If Darren Halls answer is the "Brute Force" approach, then my answer has to be the "Brute Force and Ignorance" approach. :)

This is something that has recently annoyed me as we use SVN for document and project management which can mean the Windows indexer is very useful when it comes to being able to search for obscure documents, but it catching all the svn storage files is just useless.

This is my (rather ugly) solution in a windows batch file:

 ATTRIB /S /D -H ".svn"

 ATTRIB /S /D +I ".svn"
 ATTRIB /S /D +I "all-wcprops"
 ATTRIB /S /D +I "entries"
 ATTRIB /S /D +I "tmp"
 ATTRIB /S /D +I "props"
 ATTRIB /S /D +I "text-base"
 ATTRIB /S /D +I "prop-base"
 ATTRIB /S /D +I "*.svn-base"

 ATTRIB /S /D +H ".svn"

The first and last lines are there because ATTRIB refuses to apply the +I switch to a hidden folder, at least it did for me. You'll need to copy this to a file like "svnNoIndex.bat" and run it in your SVN checkout directory, with a large repository it could take some time...

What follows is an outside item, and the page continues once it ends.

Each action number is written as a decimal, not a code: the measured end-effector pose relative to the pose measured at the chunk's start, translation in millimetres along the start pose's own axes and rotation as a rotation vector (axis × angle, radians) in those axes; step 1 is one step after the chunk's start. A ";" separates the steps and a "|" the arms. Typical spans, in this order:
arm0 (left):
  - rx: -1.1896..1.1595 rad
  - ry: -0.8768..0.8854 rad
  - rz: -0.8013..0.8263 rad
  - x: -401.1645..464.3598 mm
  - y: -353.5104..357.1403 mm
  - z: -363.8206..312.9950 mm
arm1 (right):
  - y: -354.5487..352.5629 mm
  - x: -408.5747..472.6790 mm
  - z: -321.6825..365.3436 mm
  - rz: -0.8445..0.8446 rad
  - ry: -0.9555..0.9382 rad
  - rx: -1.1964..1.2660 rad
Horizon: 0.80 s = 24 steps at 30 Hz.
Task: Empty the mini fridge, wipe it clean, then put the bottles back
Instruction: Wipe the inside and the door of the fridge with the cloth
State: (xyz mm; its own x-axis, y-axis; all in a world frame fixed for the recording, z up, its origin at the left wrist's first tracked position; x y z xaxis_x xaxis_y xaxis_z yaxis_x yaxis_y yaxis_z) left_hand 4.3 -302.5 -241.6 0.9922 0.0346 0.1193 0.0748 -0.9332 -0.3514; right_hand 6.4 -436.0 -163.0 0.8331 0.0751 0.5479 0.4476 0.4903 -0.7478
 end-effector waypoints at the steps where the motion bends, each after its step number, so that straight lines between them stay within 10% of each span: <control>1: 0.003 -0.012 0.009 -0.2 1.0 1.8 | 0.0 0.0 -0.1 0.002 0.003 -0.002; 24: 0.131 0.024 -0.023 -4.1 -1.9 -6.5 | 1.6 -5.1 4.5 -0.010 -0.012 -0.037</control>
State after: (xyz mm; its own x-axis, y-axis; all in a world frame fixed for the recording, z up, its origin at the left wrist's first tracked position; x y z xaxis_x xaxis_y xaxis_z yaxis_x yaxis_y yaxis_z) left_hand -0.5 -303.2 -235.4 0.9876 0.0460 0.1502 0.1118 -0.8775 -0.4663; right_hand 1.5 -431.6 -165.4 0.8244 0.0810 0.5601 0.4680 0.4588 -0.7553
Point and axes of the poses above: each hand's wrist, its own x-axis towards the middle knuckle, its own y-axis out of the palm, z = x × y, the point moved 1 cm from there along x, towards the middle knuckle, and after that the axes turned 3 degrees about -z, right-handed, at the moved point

I'm currently testing this under Vista with the latest service pack, I would expect it to work on Windows 7. I don't know if the index needs to be rebuilt to take account of the files which are now marked as not indexed by doing this, but I need to rebuild mine anyway so that's what I'm doing as it's only a few days while the index rebuilds.

In order to make this "automatic" you could add the batch file as a post-update hook that gets run after an update... granted it is messy, but it might work.

Mokubai
  • 95,412
1

You can essentially tell Windows Search to ignore .svn folders by tweaking the registry.

[HKEY_LOCAL_MACHINE\SOFTWARE\Microsoft\Windows Search\CrawlScopeManager\Windows\SystemIndex\DefaultRules\11]
"URL"="file:///*\\.svn\\*"
"Include"=dword:00000000
"Suppress"=dword:00000000
"Default"=dword:00000001
"Policy"=dword:00000000

The URL matches folders named ".svn" anywhere on your filesystem. (The number after default rules should be unique - i.e. if you already have a default rule 11, choose another number).